Enquanto o governo federal dos Estados Unidos mantém a proibição da cannabis, algumas nações indígenas estão avançando com políticas próprias de regulação da planta. Um exemplo recente vem do Mississippi, onde o Povo Choctaw anunciou uma série de audiências públicas que antecedem um referendo popular sobre a legalização do uso adulto da cannabis em seu território.
Entre os dias 12 e 28 de maio, lideranças da Nação Choctaw organizarão encontros comunitários para ouvir a opinião dos membros sobre a proposta. A votação oficial está marcada para o dia 10 de junho. Na ocasião, será feita a seguinte pergunta: “Você apoia que a Nação Choctaw desenvolva uma legislação para descriminalizar e regulamentar a posse, produção e distribuição de maconha em suas terras?”

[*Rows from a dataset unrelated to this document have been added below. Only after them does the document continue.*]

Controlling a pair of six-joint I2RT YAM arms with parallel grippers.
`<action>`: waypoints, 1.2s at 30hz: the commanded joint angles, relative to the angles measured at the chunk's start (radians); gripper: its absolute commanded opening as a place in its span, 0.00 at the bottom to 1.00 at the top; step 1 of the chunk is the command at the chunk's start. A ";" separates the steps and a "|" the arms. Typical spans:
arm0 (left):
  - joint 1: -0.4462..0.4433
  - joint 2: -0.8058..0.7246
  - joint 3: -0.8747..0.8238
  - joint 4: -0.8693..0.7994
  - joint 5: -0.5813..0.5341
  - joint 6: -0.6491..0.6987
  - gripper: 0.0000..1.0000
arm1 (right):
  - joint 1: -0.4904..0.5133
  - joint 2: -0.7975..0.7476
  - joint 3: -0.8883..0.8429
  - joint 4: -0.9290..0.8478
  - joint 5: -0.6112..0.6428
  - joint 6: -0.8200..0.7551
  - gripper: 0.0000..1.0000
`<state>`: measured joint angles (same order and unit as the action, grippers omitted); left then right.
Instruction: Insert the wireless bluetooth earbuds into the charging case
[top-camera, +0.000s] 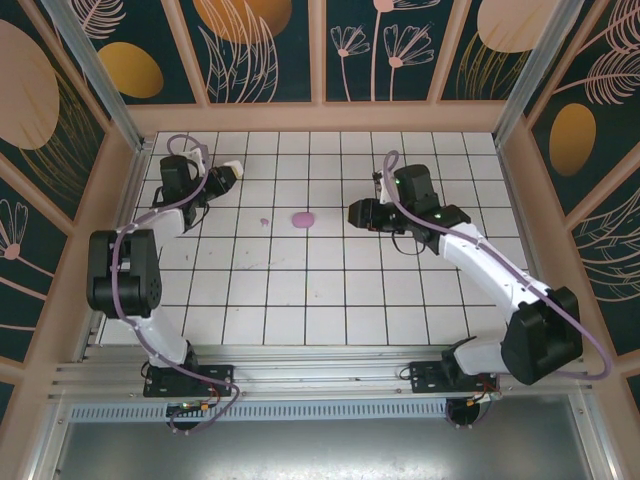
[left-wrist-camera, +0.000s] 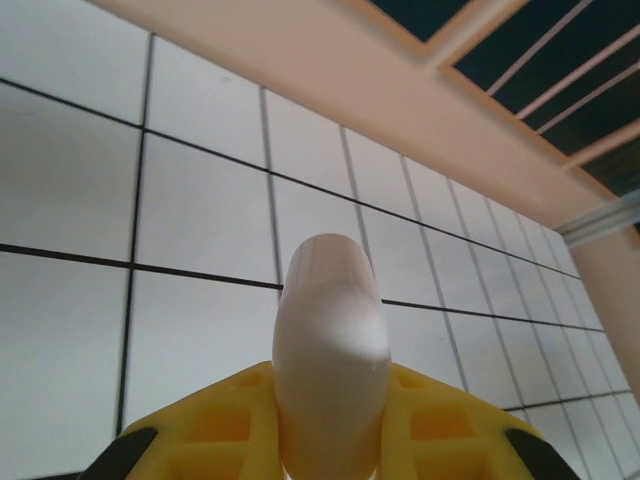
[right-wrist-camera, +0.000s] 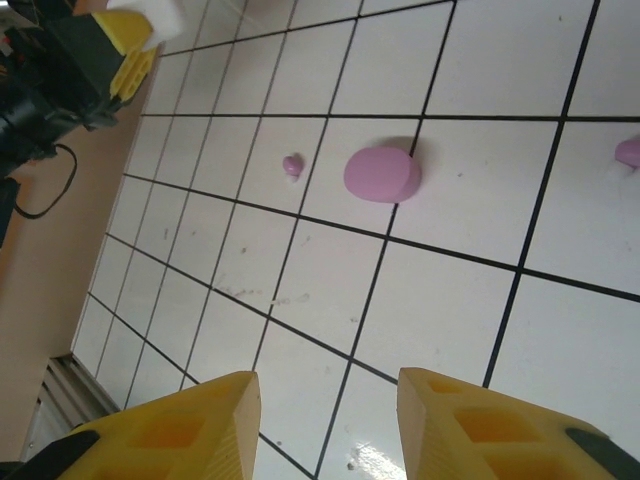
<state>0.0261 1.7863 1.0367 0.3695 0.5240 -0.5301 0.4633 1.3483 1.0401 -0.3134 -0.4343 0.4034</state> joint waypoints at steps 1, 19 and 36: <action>0.028 0.060 0.063 -0.022 -0.015 -0.033 0.00 | -0.007 0.043 -0.033 0.057 0.011 0.037 0.41; 0.071 0.258 0.141 -0.077 -0.040 -0.114 0.03 | -0.004 0.173 -0.020 0.057 -0.011 0.011 0.42; 0.070 0.272 0.195 -0.176 -0.154 -0.057 0.25 | 0.004 0.227 0.042 0.042 0.024 0.039 0.42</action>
<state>0.0917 2.0640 1.1973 0.2260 0.3824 -0.6216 0.4637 1.5677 1.0336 -0.2684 -0.4335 0.4290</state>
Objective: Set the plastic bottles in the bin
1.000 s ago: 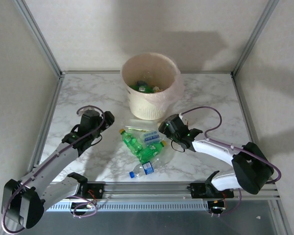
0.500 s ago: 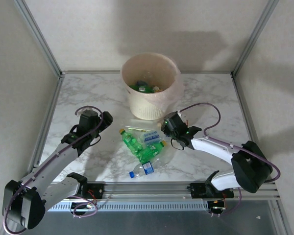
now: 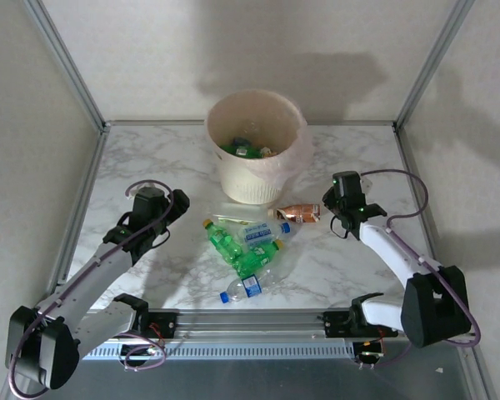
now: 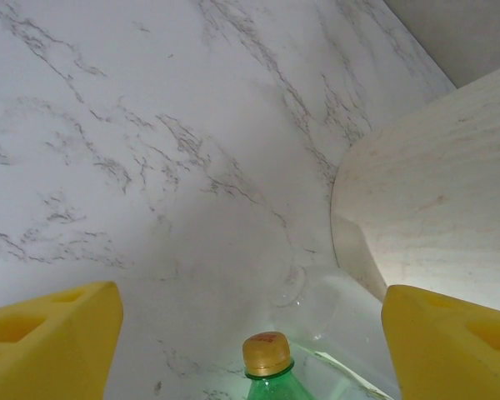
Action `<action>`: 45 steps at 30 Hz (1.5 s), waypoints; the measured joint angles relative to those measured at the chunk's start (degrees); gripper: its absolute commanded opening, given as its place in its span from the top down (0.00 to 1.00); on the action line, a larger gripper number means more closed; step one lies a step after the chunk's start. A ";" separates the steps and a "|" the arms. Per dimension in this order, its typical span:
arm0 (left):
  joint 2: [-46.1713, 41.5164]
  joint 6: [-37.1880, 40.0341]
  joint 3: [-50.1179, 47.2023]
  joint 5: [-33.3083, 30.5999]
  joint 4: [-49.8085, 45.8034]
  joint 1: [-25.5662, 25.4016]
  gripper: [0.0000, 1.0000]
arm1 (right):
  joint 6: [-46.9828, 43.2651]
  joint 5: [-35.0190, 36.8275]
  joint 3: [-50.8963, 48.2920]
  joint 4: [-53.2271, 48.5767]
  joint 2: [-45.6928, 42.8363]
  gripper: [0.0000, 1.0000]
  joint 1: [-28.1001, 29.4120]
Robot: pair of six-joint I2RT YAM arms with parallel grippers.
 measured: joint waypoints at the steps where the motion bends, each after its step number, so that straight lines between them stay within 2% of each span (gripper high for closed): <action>1: 0.22 0.00 0.00 0.07 0.02 0.13 0.19 | -0.57 -1.33 -0.48 1.01 0.85 0.66 -1.22; 7: 1.44 -0.04 0.00 0.44 0.11 1.14 0.19 | -2.73 -7.54 -2.89 5.18 5.81 0.69 -5.60; 20: 2.86 -1.05 0.00 1.49 0.13 2.45 0.17 | -5.42 -15.72 -7.87 13.97 9.51 0.70 -5.25; 32: 5.44 -3.06 0.00 1.66 0.61 3.10 0.10 | -4.33 -16.20 -8.83 17.27 10.25 0.70 1.86; 39: 9.14 -5.55 0.02 1.68 1.46 3.39 0.10 | -3.15 -15.39 -8.81 17.70 12.96 0.69 7.13; 41: 10.14 -6.56 0.02 1.68 2.01 3.39 0.10 | -2.78 -14.97 -8.74 17.57 13.31 0.68 8.13; 43: 11.37 -7.65 0.02 1.75 2.97 3.39 0.10 | -2.38 -14.45 -8.50 17.35 13.31 0.63 8.68; 45: 13.22 -8.90 0.02 1.90 4.24 3.39 0.10 | -1.64 -13.38 -8.15 16.85 12.98 0.49 8.87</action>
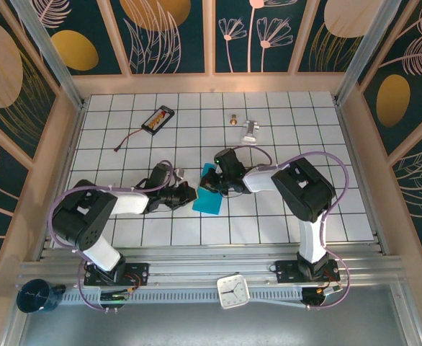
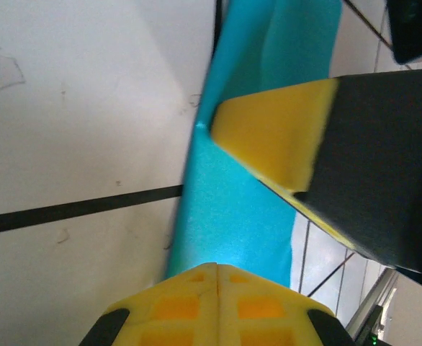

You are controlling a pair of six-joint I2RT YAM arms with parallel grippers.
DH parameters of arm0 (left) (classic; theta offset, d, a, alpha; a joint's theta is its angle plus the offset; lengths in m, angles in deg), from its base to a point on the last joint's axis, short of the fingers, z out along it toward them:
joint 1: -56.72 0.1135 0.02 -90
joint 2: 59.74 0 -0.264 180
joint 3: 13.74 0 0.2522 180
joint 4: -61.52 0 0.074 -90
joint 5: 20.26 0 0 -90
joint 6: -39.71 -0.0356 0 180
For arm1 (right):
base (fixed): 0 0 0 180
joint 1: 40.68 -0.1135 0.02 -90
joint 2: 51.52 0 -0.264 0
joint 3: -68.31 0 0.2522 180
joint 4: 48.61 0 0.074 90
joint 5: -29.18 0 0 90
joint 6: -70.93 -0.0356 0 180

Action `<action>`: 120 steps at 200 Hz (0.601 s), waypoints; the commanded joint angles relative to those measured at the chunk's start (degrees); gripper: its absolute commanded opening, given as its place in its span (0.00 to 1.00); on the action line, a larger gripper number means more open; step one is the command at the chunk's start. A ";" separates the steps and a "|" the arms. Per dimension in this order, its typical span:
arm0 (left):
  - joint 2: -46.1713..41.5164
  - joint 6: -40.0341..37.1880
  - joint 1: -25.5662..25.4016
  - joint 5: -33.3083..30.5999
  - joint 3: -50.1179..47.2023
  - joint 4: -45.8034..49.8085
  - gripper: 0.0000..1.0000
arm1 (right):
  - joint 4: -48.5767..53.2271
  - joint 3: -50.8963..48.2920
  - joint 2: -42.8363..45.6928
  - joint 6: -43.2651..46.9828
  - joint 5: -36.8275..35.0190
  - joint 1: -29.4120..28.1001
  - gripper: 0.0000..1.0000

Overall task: Fold a paper plane with a square sheet of paper (pick it up from the middle)
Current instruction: First fold in half a square sheet of paper at the center of the table.

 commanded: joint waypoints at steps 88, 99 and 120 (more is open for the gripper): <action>5.93 1.36 -0.54 -0.27 4.36 -0.51 0.00 | 3.48 -1.98 -0.06 -1.54 -2.79 -0.58 0.00; 6.38 1.04 -0.56 -0.98 4.27 0.00 0.00 | 3.57 -1.98 -0.16 -1.42 -2.79 -0.64 0.00; 6.53 -0.16 -0.57 -2.61 3.81 2.54 0.00 | 3.91 -1.94 -0.03 -1.25 -2.79 -0.63 0.00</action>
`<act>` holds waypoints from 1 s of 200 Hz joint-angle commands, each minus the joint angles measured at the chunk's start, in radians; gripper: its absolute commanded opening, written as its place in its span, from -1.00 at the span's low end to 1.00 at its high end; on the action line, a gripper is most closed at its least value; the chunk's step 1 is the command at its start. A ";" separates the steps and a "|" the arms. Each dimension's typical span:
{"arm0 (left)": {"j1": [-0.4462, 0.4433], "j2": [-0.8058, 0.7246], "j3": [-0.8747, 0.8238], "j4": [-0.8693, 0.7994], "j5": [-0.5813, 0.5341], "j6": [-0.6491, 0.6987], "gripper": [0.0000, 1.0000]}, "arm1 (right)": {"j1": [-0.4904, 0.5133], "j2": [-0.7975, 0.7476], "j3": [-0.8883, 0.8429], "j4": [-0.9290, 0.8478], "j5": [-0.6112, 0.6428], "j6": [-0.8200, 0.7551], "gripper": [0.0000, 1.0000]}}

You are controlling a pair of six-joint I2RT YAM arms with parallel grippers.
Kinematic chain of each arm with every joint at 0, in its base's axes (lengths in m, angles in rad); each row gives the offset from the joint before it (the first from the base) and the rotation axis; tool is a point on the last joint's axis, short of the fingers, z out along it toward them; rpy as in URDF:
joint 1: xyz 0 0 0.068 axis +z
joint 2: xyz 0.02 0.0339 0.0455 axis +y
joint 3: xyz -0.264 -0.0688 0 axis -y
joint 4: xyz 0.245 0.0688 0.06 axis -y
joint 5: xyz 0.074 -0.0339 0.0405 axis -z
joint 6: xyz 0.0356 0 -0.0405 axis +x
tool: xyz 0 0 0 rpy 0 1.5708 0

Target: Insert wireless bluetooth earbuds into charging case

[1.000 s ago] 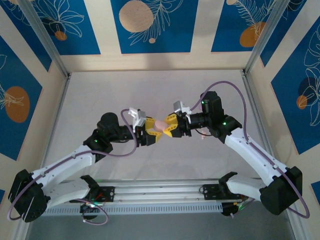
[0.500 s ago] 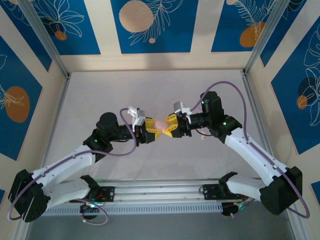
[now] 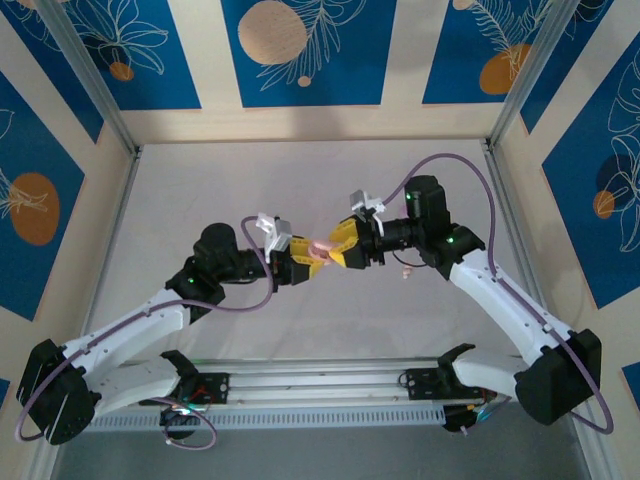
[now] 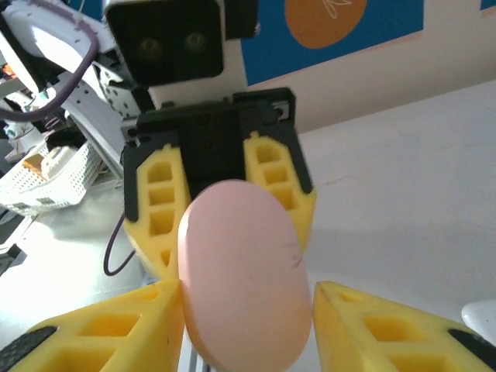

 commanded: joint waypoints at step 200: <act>-0.017 0.034 -0.021 0.129 0.017 -0.056 -0.05 | 0.081 0.023 0.165 -0.216 0.125 -0.145 -0.89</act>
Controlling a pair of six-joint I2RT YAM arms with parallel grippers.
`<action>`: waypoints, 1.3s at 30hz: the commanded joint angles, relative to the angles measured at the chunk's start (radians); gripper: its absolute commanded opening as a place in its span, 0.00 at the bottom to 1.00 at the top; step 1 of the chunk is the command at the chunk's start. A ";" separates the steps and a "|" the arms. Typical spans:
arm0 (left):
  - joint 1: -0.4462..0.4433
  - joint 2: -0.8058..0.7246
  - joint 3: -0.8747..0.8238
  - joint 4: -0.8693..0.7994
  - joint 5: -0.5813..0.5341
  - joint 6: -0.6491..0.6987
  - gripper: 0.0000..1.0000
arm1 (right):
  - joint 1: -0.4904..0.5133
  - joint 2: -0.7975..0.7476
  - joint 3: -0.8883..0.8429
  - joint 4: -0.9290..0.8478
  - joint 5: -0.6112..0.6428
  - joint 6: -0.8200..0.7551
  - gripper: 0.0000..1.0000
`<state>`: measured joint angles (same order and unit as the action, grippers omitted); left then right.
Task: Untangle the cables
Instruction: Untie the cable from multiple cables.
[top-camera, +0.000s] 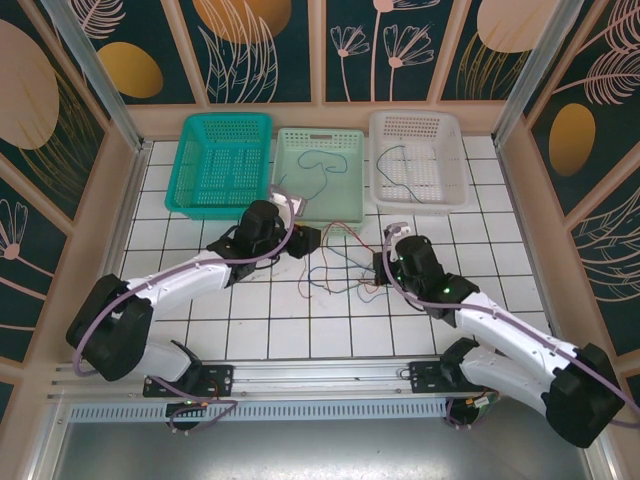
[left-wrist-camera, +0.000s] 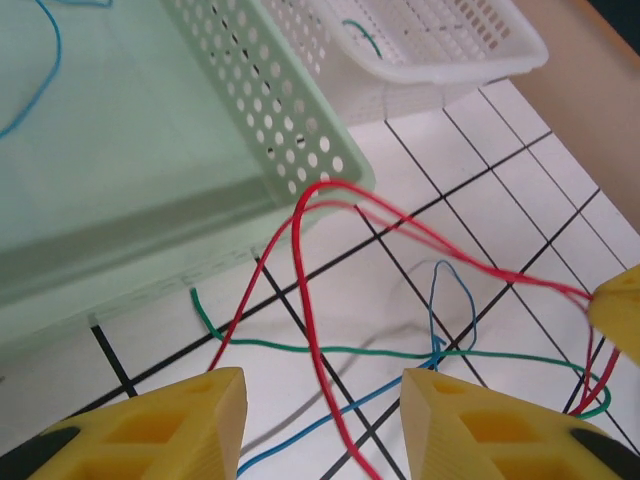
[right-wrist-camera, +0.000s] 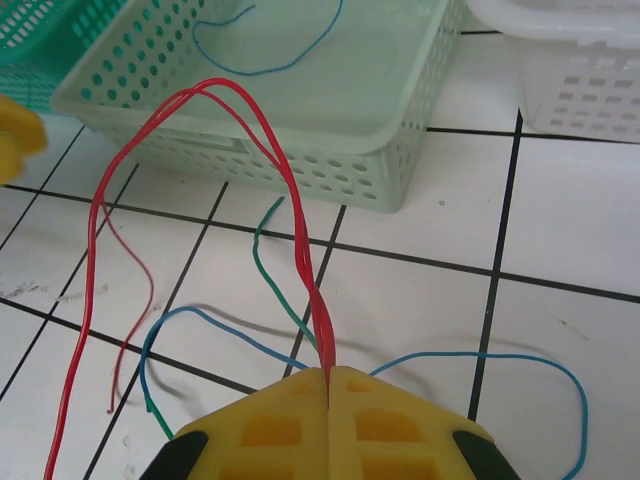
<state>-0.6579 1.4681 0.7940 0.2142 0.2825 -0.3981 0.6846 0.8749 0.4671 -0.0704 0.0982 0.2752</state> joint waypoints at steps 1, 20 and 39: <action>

Se aprovada, a medida tornará a Nação Choctaw a única jurisdição dentro do estado do Mississippi com um mercado legal de cannabis para adultos — uma decisão histórica em um dos estados mais conservadores dos EUA, onde a planta ainda é amplamente proibida, inclusive para uso medicinal.
Soberania indígena impulsiona reformas antiproibicionistas
Esse movimento é mais um exemplo do crescente protagonismo de povos originários norte-americanos na formulação de políticas próprias de drogas, desafiando a proibição federal e, em muitos casos, também a legislação estadual.
Na Carolina do Norte, por exemplo, onde a cannabis ainda é ilegal para todos os fins, a Nação Cherokee Oriental aprovou, em 2023, um referendo para legalização. As vendas começaram no ano passado, atraindo atenção até mesmo do Congresso norte-americano. O senador republicano Thom Tillis (NC) pediu recentemente que a nova liderança da Agência de Fiscalização de Drogas (DEA) avalie as implicações legais dessas políticas locais.
Em Montana, onde a cannabis foi legalizada por meio de plebiscito em 2020, o Legislativo estadual aprovou uma lei que permite ao governador firmar acordos de cooperação com povos indígenas, visando facilitar sua participação na indústria legal. Modelo semelhante já existe em Minnesota, embora uma tentativa recente de tornar esse processo mais transparente tenha fracassado no parlamento estadual.
As iniciativas demonstram como a autonomia dos povos indígenas pode abrir caminhos concretos para políticas de drogas mais justas, sustentáveis e voltadas à reparação histórica — um debate ainda incipiente no Brasil.
O que isso tem a ver com o Brasil?
A movimentação de nações indígenas nos EUA pode servir de inspiração para o Brasil, onde os povos originários também possuem autonomia sobre seus territórios e saberes ancestrais. Muitas comunidades tradicionais já utilizam plantas medicinais em seus sistemas de saúde e espiritualidade, e poderiam exercer protagonismo em um modelo de regulação da cannabis que seja ético, inclusivo e baseado em justiça social.
No entanto, por aqui, o debate sobre a legalização ainda esbarra em preconceitos, desinformação e interesses políticos conservadores. O avanço da judicialização do acesso à cannabis medicinal e o aumento das autorizações individuais indicam uma demanda crescente por alternativas à atual política proibicionista — e os povos originários, mais uma vez, podem ser aliados estratégicos nesse processo.